久しぶりに司馬遼太郎の「坂の上の雲」を読んでいる。史実の賛否両論はあれど、大学時代に読んだ「坂の上の雲」は、その後の私の生き方に大きく影響を与えた。大阪大学を中退して、アメリカ留学したことを顧みても、本書の影響がいかほどであったかご理解頂けるだろう。「坂の上の雲」をきっかけに、第二次世界大戦に関する本も読んだ。アメリカから日本に一時帰国した際には、親戚や祖父母を訪れて、戦時中の話を聞きに行ったりもした。

 

私の父方の祖父母は、島根県出身である。祖父は10年ほど前に他界し、祖母はまだ元気に生きている。祖父は非常に優しかったが、末っ子の三男には特に大甘であった。それにより、私は祖父からよく理不尽に怒られた。ある日、三男が悪さをし、私が三男を注意したことがあった。泣き出した3男を見て、祖父は私をしかった。こどもだった私は、「なぜ自分が怒られるのか分からない」と泣いた。

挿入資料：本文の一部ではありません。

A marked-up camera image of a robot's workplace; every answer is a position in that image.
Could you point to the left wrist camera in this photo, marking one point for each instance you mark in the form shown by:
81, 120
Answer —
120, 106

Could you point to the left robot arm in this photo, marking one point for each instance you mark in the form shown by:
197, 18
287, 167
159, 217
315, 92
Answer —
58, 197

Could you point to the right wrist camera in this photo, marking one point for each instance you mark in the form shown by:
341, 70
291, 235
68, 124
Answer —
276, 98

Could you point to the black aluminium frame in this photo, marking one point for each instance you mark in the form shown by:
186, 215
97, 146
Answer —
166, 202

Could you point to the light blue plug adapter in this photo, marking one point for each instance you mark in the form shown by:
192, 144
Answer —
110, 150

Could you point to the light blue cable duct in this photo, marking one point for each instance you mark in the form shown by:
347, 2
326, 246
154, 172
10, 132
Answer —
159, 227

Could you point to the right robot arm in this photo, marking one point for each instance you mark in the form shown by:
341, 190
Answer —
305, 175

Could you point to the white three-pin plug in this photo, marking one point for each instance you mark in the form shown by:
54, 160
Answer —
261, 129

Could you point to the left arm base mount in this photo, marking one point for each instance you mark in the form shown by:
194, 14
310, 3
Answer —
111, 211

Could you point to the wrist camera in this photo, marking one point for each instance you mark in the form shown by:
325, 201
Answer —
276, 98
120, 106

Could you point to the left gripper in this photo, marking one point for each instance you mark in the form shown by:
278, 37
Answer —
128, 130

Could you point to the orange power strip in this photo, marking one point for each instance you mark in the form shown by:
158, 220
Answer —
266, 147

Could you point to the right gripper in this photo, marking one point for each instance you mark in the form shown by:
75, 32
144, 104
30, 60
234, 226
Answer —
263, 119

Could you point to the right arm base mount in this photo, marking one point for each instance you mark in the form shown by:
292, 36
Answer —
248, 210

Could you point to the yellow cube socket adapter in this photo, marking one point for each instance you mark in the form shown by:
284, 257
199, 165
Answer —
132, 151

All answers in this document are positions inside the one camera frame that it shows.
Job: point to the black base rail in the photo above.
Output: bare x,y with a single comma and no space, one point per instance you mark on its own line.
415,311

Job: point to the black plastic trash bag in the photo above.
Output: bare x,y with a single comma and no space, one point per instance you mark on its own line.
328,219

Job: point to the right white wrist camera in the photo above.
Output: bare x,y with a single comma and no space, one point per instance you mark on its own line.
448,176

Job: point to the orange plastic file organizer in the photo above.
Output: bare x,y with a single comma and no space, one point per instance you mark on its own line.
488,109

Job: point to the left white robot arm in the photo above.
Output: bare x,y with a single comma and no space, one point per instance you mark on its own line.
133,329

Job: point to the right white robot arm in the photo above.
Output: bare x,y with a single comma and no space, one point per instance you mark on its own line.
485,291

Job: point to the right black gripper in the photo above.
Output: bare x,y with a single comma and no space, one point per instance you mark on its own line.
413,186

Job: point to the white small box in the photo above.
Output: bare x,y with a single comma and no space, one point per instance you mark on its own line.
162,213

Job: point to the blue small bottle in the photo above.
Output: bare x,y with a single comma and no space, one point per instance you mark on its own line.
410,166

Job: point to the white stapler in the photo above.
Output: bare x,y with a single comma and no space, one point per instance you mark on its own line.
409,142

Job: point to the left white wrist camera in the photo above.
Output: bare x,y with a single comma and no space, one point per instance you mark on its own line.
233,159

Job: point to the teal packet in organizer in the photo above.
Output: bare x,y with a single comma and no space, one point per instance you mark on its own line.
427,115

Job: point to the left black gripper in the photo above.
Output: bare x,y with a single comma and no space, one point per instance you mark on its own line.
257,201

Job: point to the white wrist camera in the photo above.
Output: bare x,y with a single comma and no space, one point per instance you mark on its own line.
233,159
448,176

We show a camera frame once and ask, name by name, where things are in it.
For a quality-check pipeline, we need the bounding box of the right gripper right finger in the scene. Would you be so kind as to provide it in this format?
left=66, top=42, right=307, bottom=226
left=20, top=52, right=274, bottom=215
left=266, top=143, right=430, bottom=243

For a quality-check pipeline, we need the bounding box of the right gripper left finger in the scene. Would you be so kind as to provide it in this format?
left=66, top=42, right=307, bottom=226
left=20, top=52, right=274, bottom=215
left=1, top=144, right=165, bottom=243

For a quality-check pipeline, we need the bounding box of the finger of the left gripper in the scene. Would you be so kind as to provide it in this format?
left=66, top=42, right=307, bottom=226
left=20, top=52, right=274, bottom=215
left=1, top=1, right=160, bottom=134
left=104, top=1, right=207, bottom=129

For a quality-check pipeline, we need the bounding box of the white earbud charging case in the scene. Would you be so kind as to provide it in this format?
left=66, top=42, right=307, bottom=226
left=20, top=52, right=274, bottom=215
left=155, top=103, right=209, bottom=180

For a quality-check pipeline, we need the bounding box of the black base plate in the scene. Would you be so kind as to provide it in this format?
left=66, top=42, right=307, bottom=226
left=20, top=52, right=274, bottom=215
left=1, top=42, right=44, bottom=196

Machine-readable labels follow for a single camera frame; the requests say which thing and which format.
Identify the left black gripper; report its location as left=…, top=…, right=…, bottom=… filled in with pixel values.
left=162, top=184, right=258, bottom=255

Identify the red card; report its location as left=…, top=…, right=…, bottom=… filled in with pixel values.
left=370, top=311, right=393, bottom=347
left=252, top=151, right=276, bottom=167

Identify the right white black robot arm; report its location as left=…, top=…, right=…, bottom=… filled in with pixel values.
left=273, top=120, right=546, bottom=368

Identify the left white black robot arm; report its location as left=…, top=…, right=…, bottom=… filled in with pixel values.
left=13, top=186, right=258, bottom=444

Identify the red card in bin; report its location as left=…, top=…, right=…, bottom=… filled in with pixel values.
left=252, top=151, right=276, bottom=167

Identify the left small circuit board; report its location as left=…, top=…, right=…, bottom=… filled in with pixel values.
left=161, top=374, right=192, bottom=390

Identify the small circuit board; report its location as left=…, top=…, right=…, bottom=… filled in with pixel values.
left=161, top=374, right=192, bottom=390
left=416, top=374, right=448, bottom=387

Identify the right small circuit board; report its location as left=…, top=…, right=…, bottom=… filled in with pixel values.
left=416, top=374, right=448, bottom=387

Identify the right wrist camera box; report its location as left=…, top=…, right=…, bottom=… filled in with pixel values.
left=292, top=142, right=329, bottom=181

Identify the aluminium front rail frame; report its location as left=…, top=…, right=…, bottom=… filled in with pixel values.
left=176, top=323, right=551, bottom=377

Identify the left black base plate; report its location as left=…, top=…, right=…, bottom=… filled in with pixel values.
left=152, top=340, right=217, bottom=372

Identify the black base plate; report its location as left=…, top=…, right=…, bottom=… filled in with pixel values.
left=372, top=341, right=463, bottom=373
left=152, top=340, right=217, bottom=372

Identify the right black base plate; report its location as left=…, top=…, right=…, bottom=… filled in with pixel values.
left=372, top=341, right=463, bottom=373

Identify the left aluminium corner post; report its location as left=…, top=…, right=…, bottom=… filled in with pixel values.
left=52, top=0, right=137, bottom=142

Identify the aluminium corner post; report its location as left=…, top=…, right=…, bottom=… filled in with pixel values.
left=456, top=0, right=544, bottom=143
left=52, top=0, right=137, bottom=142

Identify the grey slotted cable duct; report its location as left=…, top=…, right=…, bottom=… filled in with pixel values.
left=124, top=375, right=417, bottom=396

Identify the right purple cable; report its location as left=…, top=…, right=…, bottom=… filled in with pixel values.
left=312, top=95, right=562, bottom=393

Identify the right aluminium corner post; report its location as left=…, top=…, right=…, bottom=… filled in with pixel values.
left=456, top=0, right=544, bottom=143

私の母は非常に気が強く、祖父に対して「今のは佑太(私の名前)は悪くない」と怒った。

 

その晩、私がお風呂に入ってると、祖父が入ってきた。

 

普段、祖父は早い時間帯にお風呂に入り、よくテレビを見ていた。夕食のときに祖母が熱燗を準備し、「おじいちゃんにこれ持って行ってあげて」と孫の私たちに言い、孫の私たちがその熱燗を祖父に運ぶというのがルーティーンだった。私たちは「今日は俺が運ぶ」という感じで熱燗の取り合いをしていた。祖父は亭主関白で、人に謝ったりするのを見たことがなかった。祖母から聞いた話では、「人に命令されるのが嫌」という理由で出勤初日に会社を辞め、藤原工務店という土木工事を請け負う会社を作ったことを聞いた。そんな祖父は祖母に対してもよく怒るのだが、祖母は一切反発することなく、常に受け流しながらニコニコしていた。子どもながらに私は、よく我慢できるなぁと思っていた。

 

記憶にある限り、祖父とお風呂に入ったのはその一度きりである。祖父は「今日はすまんかったな」と湯船に入って謝ってきた。私も恥ずかしくなり、「別にいいよ」と答えた気がする。祖父は「おじいちゃんの頭には大きいたんこぶがある」と言い、頭を見せてくれたりした。未だに謎なのだが、「おじいちゃんには金玉が3つある」と言い、金玉もみせてくれた。小学生だった私は「すげぇ」とすごく興奮したのを覚えている。

 

そんな祖父も病気で身体が弱り、最後に会ったときは、非常に弱気になっていた。別れ際、泣いている祖父を祖母が支えていた。あれ以降、私は人が死ぬ前には、予兆のようなものがある気がしている。特に気が強い人ほど、それは顕著である。祖母はあれから10年以上も生き続けている。母親に聞いた話であるが、祖母が生まれた家は貧しく、そのうえ難病を患っていたらしい。祖父は祖母と結婚し、祖母は回復した。祖母は一生分の感謝を祖父にし続けていたように思われる。

 

先日、そんな祖母とテレビ電話をした。祖母はしっかりしているが、少し元気がなかった。ひ孫の顔も見れて、もうすぐ100歳になるので当たり前といえば当たり前であるが。私は昔からホラ吹き、というかハッタリをかまして、自分を鼓舞するタイプの人間である。会社を辞めて起業したとき、祖母にもよくホラを吹いていた。祖母は優しいので、「そうか、身体に気をつけて頑張れよぉ」と励ましてくれた。祖母は熟成兄弟のことは全く知らない。当たり前である。TwitterやYoutubeも知らない。全国紙なら少しは理解してもらえるだろう。全国紙に私の名前なり熟成兄弟の名前が載れば、単なるホラ吹きではなかったことを証明できると思う。先日の電話内容から察するに、あまり残り時間が多いわけではないが、千載一遇のチャンスがある。

 

私は実家に帰省するたび、父方と母方の両方の祖父母に会ってホラを吹いて、握手をしている。何があっても特に後悔はないが、単なるホラ吹きでないことを証明するには少し時間がかかる。おばあちゃん、もう少し踏ん張ってくれ。

 

 

[熟成兄弟プロフィール]
<藤原 佑太>

1985年生まれ。奈良県北葛城郡王寺町出身。

一浪を経て大阪大学へ入学するも、理系は向いていないことを悟り中退。英語力ゼロ状態でアメリカ留学を決意。UCSB(カリフォルニア大学サンタバーバラ校)を卒業。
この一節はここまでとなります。